若楠被錢明那番話說的,低著頭半天沒吱聲。
“錢明......”她抬起頭,眼圈有些發紅,“謝謝你跟我說這些。我......我心裡好受多了。”
“姐,你跟我還客氣什麼。”錢明笑了笑,露出一口整齊的白牙,“其實,我們雖然二十多年沒見,但我對你,一點都不陌生。”
“哦?”若楠看著他。
錢明從口袋裡摸出一包煙,想了想,又塞了回去。
“我媽那個人,心細,也執著。”錢明開口道,像是在回憶一件很久遠的事,“自從你回到趙家,她嘴上說著‘回去了好,回去了不受苦了’,可心裡一天都沒放下過你。”
“她不識字,也沒什麼文化,就用最笨的法子。她隔三差五就回老家,去你家附近轉悠,跟那些老鄰居拉家常,旁敲側擊的打聽你的訊息。”
“你考上縣重點高中的時候,我媽回來高興了好幾天,見人就說‘我閨女有出息’,別人問哪個閨女,她就嘿嘿的笑,也不多說。後來還特意去廟裡給你燒了高香。”
“你考上師範,她又高興又心疼。高興的是你馬上就能當老師,吃上公家飯了。心疼的是,她聽人說,以你的成績,本來可以考更好的大學,是為了家裡才報的師範。”
“你上班了,結婚了,生了悅悅......你人生的每一步,我媽都知道。她就像一個躲在暗處的觀眾,看著你在自己的舞臺上發光,她就在臺下,默默的為你鼓掌,為你掉眼-淚。”
錢明的聲音很平靜,若楠聽著,心裡卻堵得慌。
她怎麼也想不到,在她以為自己早已被遺忘的那些年裡,養母竟然用這樣一種笨拙的方式,默默的關注著她。那些她獨自咬牙挺過的日子,那些她以為沒人分享的喜悅,原來,一直都有人看在眼裡。
“她為什麼......不來找我?”若楠的聲音都抖了。
“不敢。”錢明嘆了口氣,“一開始是覺得窮,怕給你丟人。後來日子好過了,又覺得你已經有了自己的家,怕來打擾你。她總說,‘只要知道她過得好就行了’。我勸過她好幾次,讓她去找你,可她每次都搖頭。她說,‘不見面,她還是我那個沒長大的閨女。一見面,就隔著二十多年的生分了’。她害怕那種生分。”
若楠的眼淚一下就下來了,她捂著嘴,不讓自己哭出聲。
錢明等她好了一些,才從口袋裡掏出一張名片,遞給她。
“姐,這是我的名片。”
若楠接過來,擦了擦眼淚,看清了上面的字:XX建設集團,專案部經理,錢明。
她愣了一下,沒想到弟弟是在這麼大的公司裡做管理層。
“我大學學的是土木工程,畢業後就一直幹這行。我們公司在縣裡也開發了好幾個樓盤。”錢明解釋道。
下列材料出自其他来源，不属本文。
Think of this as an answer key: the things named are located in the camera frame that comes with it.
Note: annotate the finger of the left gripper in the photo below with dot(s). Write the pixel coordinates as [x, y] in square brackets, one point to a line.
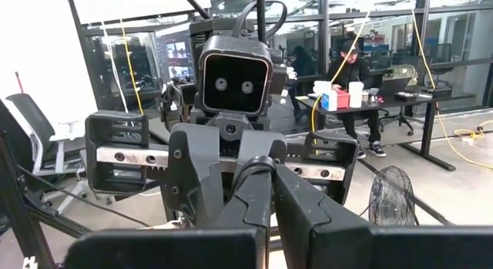
[262, 143]
[194, 165]

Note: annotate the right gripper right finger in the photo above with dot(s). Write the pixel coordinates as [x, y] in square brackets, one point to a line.
[308, 230]

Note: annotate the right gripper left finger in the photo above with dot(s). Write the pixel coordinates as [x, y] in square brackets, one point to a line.
[246, 215]

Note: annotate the blue and white box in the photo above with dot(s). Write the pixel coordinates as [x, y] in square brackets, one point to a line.
[329, 101]

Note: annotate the white tissue pack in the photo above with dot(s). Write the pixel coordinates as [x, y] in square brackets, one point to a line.
[322, 87]

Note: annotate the person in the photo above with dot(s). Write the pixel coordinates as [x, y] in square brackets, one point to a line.
[352, 72]
[302, 62]

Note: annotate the black floor fan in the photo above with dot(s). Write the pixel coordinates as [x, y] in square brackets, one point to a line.
[393, 196]

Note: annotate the red box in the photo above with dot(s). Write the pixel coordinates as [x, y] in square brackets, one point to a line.
[343, 99]

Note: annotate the person's dark sneaker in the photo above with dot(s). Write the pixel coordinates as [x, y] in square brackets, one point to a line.
[376, 149]
[361, 154]

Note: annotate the grey and white office chair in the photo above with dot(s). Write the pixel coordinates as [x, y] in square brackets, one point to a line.
[34, 122]

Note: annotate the white cylindrical container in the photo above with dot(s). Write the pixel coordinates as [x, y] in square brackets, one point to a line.
[356, 95]

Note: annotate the black swivel chair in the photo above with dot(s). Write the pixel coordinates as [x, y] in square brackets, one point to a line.
[400, 120]

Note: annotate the open laptop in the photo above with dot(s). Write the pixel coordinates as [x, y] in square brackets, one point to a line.
[393, 87]

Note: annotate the black office desk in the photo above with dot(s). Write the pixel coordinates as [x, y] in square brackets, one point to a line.
[428, 126]

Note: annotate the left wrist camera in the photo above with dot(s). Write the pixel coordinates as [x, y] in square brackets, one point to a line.
[235, 84]

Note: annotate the wall display screen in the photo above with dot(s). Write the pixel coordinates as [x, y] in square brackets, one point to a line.
[177, 53]

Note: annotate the black aluminium table frame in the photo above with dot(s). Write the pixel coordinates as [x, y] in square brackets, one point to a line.
[32, 226]

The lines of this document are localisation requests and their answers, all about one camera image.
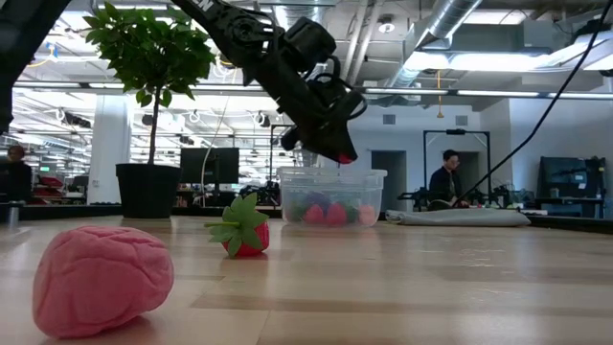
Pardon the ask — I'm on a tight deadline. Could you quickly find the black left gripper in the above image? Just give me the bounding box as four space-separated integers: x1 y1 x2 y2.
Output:
261 61 368 165

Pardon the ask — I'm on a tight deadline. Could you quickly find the small pink toy fruit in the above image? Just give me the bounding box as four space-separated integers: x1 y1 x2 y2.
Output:
356 204 378 227

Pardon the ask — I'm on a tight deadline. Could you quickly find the clear plastic tupperware container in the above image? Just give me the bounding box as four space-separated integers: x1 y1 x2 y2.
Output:
276 166 389 229

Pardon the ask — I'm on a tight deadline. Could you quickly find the black computer monitor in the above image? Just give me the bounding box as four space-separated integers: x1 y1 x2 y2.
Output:
179 147 240 186

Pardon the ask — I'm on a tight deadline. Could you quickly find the ceiling light strip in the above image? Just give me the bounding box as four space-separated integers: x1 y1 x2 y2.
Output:
13 80 269 96
363 87 613 101

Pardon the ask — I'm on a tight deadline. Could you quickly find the person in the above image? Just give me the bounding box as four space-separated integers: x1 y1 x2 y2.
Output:
427 149 471 212
0 145 34 205

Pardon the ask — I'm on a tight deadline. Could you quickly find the folded grey cloth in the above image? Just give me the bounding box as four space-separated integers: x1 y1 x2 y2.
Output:
385 208 533 228

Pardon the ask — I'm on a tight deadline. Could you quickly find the black plant pot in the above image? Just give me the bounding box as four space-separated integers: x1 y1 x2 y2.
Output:
115 162 184 220

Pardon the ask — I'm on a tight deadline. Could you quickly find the green potted tree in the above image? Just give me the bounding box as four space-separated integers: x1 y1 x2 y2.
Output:
82 1 217 167

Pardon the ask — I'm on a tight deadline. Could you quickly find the pink brain-shaped soft toy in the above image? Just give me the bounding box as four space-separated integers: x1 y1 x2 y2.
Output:
32 223 176 339

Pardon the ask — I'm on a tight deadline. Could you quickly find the dark display screen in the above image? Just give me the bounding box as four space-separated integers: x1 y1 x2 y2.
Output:
537 154 608 200

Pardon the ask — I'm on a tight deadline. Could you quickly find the black metal rig frame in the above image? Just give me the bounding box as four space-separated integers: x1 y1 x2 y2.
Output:
268 123 301 170
422 127 492 206

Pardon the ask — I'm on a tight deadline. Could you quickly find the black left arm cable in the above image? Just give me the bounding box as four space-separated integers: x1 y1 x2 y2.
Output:
306 53 369 124

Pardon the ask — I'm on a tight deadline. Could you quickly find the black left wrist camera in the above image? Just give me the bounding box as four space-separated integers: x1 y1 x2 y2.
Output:
285 15 339 73

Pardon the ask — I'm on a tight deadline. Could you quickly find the silver ventilation duct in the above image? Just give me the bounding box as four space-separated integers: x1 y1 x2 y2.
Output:
385 0 483 90

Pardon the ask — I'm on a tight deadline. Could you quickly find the black table frame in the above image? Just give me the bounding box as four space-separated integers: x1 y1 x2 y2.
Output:
0 203 613 236

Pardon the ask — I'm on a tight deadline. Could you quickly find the long black cable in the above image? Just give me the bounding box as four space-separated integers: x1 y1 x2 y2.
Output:
454 0 608 206
他指了指名片,繼續說:“姐,我想跟你說的是裝修的事。你別看我媽現在好像退休了,天天弄那畫室,擺弄那菜園子。她那個建材店,其實生意做得很大。”
“咱們縣裡這幾年新建的好幾個小區,還有政府的幾個工程專案,建築材料都是從我媽店裡走的。她才是這縣城建材行業裡,藏得最深的那個大老闆。”錢明半開玩笑的說。
若楠這下是真的有點懵了。她以為養母的店,最多就是個規模大點的零售商店,沒想到是做工程批發的!這完全是兩個概念。
“所以啊,姐,給你裝修那套房子,對我媽來說,真就是九牛一毛。你千萬別有壓力。”錢明看著她,說的很認真,“而且,由我媽來給你裝,我才最放心。”
“現在這裝修行業,水太深了。尤其是材料,什麼甲醛超標,什麼以次充好,防不勝防。我媽做這行幾十年了,什麼材料好,什麼材料環保,她比誰都清楚。”
“她給你用,肯定都是用頂配的,最好的。這不光是為了面子,更是為了你和悅悅的健康。她總唸叨,說你小時候跟著她吃了太多苦,身體底子差,以後住的地方,一定要是最好。最健康的。”
聽到這兒,若楠心裡最後那點彆扭,也一下子沒了。
她算是明白了,養母要給她裝修房子,不光是給錢那麼簡單,這裡頭有愛,有愧疚,是真心想補償她。